Alfredo Castellanos, presidente de Junta Directiva de Acopi Bogotá-Cundinamarca

Para reactivar la economía es urgente impulsar la producción nacional

La situación de las micro, pequeñas y medianas empresas es alarmante ahora que se inició el levantamiento de las restricciones a las actividades económicas que se impuso para contrarrestar el avance del contagio del Covid 19. 

Si antes de la pandemia las mipyme, en especial las manufactureras, estaban pasando grandes dificultades ocasionadas por la competencia desigual que generan los TLC, la liberación unilateral de aranceles que a cambio de nada decreta el Gobierno, la falta de una política de lucha contra el contrabando, etc., ahora, después de seis meses de cese de operaciones, subsisten estos factores perturbadores para el desarrollo económico y la situación se agrava por la falta de demanda para bienes y servicios y la ausencia de medidas efectivas para impulsar la producción nacional y fomentar el empleo.

Con indolente retardo se decretó el incipiente subsidio a la nómina de las empresas, que no fue del 40 por ciento, sino de un poco más del 20 por ciento del costo de una salario mínimo y que llegó cuando un importante porcentaje de las mipyme ya se habían visto obligadas a cerrar. Los créditos no llegaron pues los bancos, por obligación,  deben prestar solo a quien demuestra solidez económica y buen flujo de caja proyectado en sus estados financieros. Rara es la empresa que en plena pandemia con sus operaciones suspendidas pueden presentar buenas perspectivas financieras. Los créditos fueron colocados en su mayoría en empresas grandes.

Como si lo anterior fuera poco, ahora se anuncian nuevos TLC con Israel, Japón y otros países mientras se sigue permitiendo el ingreso de textiles, confecciones y otros productos a precios irrisorios bajos de países asiáticos que tienen subsidiada su producción.

Habiendo sorteado relativamente bien el avance del Covid 19 con las necesarias pero costosas cuarentenas que elevaron el galopante desempleo existente antes de la pandemia, ahora es imperativo que se tomen medidas para reactivar la economía y reducir el desempleo que pasa del 20 por ciento.

El Gobierno debe invertir – no sólo anunciar – un porcentaje más alto del PIB en acciones para la reactivación y recuperación de la economía.

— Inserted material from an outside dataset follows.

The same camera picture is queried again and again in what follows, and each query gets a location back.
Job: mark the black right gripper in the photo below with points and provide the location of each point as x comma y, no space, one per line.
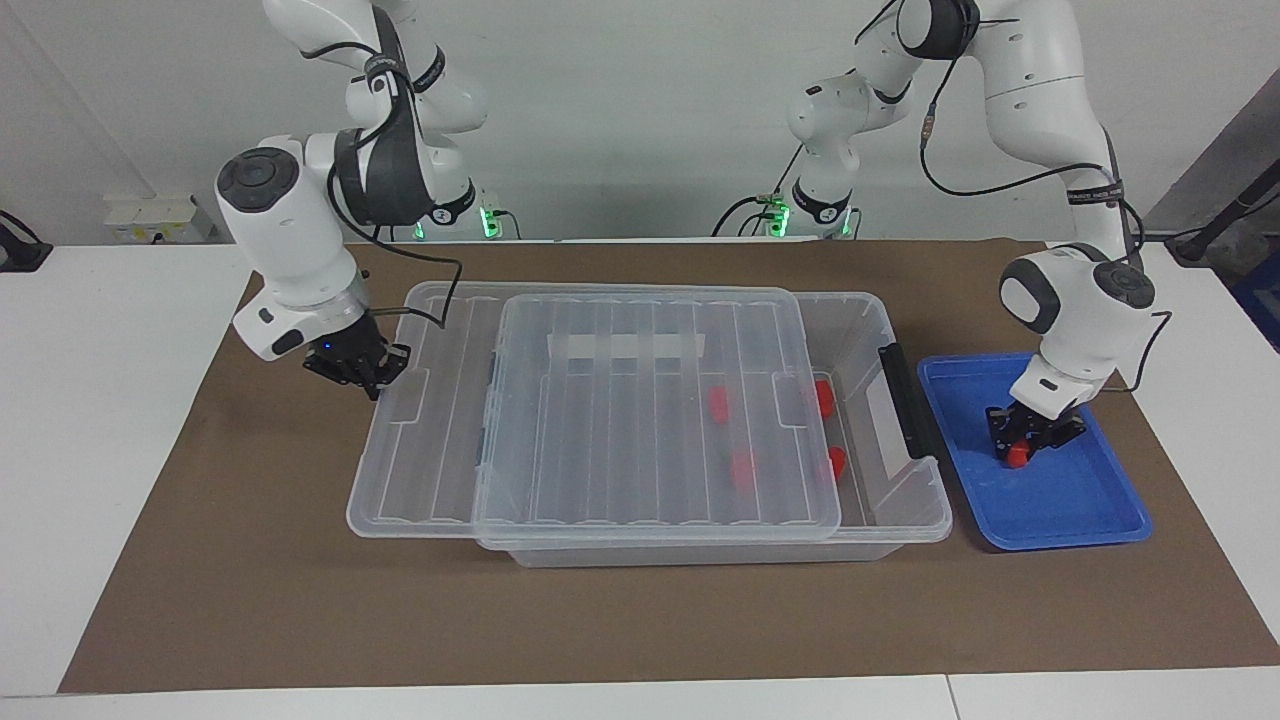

Así lo han hecho muchos gobiernos, inclusive latinos y de tamaño similar al nuestro y tiene variadas fuentes para hacerlo.

Puede disponer de reservas internacionales,  solicitar préstamos a organismos internacionales y al Banco de la República. Debe eliminar las exenciones tributarias innecesarias de que gozan multinacionales y grandes empresas las cuales le cuestan al país más de $12 billones. Debe gravar con sobretasa de renta al sector financiero y otras actividades que generan enormes ganancias, cumpliendo así  con la obligación constitucional de que los impuestos sean progresivos y colocar un arancel temporal a todas las importaciones que ingresen al país, con excepción de las materias primas. Debe invertir en Educación, Ciencia y Tecnología y en general, apoyar el crecimiento de las mpyme que son las que generan más de 80 por ciento del empleo nacional, poniendo plata en los bolsillos de la gente para estimular la demanda pero no de artículos importados que se pueden producir y bien, en el país. 

La verdadera reactivación de la economía sólo vendrá si se estimula la demanda y se impulsa la producción nacional.

Coletilla: Acopi Bogotá-Cundinamarca solicita al Congreso de la República que acoja los planteamientos del acuerdo de Escazú aprobando el proyecto de ley en trámite que presentó el Gobierno Nacional.